La disciplina è regolamentata dal codice penale dagli art. 697, 698, 699 e 700 c.p. nonché da numerose leggi speciali. Mentre il presupposto della detenzione abusiva è l’obbligo di denuncia di ogni arma alla autorità di P.S. ex art. 38 del Testo Unico della legge di pubblica sicurezza (Tulps)., il presupposto del reato di porto illegale è l’obbligo di licenza ex art. 42 Tulps.
La detenzione indica un potere di fatto esercitato sull’arma con carattere di continuità e stabilità essendo esclusa da antigiuridicità la detenzione occasionale; il porto, invece, evidenzia una disponibilità immediata dell’arma, intesa non tanto come contatto fisico con la stessa quanto come potenzialità del suo pronto utilizzo.
La ratio delle norme incriminatrici è quella di tutelare i beni della vita e della incolumità dei singoli consociati: ecco perché vengono, all’uopo, in rilievo solo le armi proprie, quelle, cioè, la cui destinazione naturale è l’offesa alla persona. Va da sé che l’obbligo di denuncia incombe anche su chi dimori temporaneamente nel luogo in cui si ha notizia della presenza delle munizioni.
Le armi improprie, invece, possono essere liberamente detenute ma il porto fuori dall’abitazione, senza giustificato motivo, è comunque punito, seppur più blandamente, ex art. 4, comma III, l.n. 110/1975. E’ però utile sottolineare che anche le armi da punta e taglio possono integrare il concetto di arma propria quando sono dotate di congegni meccanici capaci di renderle particolarmente pericolose. Il coltello a serramanico, ad esempio, è considerato dalla giurisprudenza arma propria non da sparo e il suo porto fuori dall’abitazione, pertanto, integrerà il reato di cui all’art. 599, comma II, cp proprio perché, così come il pugnale, non può essere oggetto di licenza da parte dell’autorità. La balestra, invece, è considerata arma impropria perché, pur essendo atta a offendere, altra è la sua destinazione naturale.
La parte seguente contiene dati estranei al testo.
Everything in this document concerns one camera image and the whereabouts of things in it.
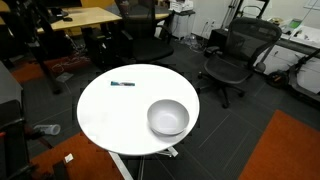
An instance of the gray carpet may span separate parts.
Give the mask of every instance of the gray carpet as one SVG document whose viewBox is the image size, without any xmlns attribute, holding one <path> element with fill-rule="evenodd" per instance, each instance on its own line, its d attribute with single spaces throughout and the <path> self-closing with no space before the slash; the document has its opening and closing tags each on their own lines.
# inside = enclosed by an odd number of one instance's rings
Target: gray carpet
<svg viewBox="0 0 320 180">
<path fill-rule="evenodd" d="M 191 83 L 197 84 L 197 74 L 203 71 L 206 58 L 186 45 L 172 42 L 172 46 L 174 55 L 162 62 L 176 65 Z M 31 125 L 58 123 L 62 127 L 58 136 L 46 137 L 53 145 L 80 131 L 76 117 L 78 98 L 101 72 L 90 65 L 72 73 L 71 79 L 60 84 L 64 91 L 59 95 L 51 94 L 45 79 L 23 84 L 27 121 Z M 284 90 L 270 87 L 262 76 L 255 74 L 241 86 L 247 90 L 246 96 L 239 98 L 230 92 L 229 109 L 221 107 L 221 92 L 202 93 L 196 127 L 175 146 L 179 155 L 176 158 L 148 156 L 144 179 L 237 179 L 276 109 L 320 130 L 318 109 Z M 46 150 L 36 141 L 30 141 L 28 145 L 31 158 Z M 136 177 L 139 157 L 121 157 L 132 176 Z"/>
</svg>

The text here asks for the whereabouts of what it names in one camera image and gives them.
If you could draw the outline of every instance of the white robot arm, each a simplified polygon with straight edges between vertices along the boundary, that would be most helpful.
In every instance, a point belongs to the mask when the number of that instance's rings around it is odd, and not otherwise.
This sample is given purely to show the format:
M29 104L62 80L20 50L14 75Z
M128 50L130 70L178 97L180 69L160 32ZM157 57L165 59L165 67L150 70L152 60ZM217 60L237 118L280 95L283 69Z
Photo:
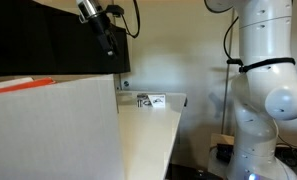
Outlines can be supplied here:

Il reato di detenzione illegale di armi ha carattere permanente e si esaurisce o in virtù di un atto volontario del soggetto agente o per un intervento esterno. Per integrare il reato è sufficiente il dolo generico consistente nella consapevolezza di avere la disponibilità delle armi unitamente alla cosciente volontà di detenerle in contrasto con le prescrizioni normative: non assume rilievo la buona fede in merito alle disposizioni di legge trattandosi di ignoranza che non ha efficacia scusante, ex art. 5 c.p.
Pur essendo il porto illegale di arma un reato di pericolo, esso assumerà contorni più o meno gravi con riguardo allo scopo concreto per il quale la condotta illecita viene posta in essere, attribuendosi maggiore gravità a quei fatti che risultino finalizzati alla commissione di ulteriori reati.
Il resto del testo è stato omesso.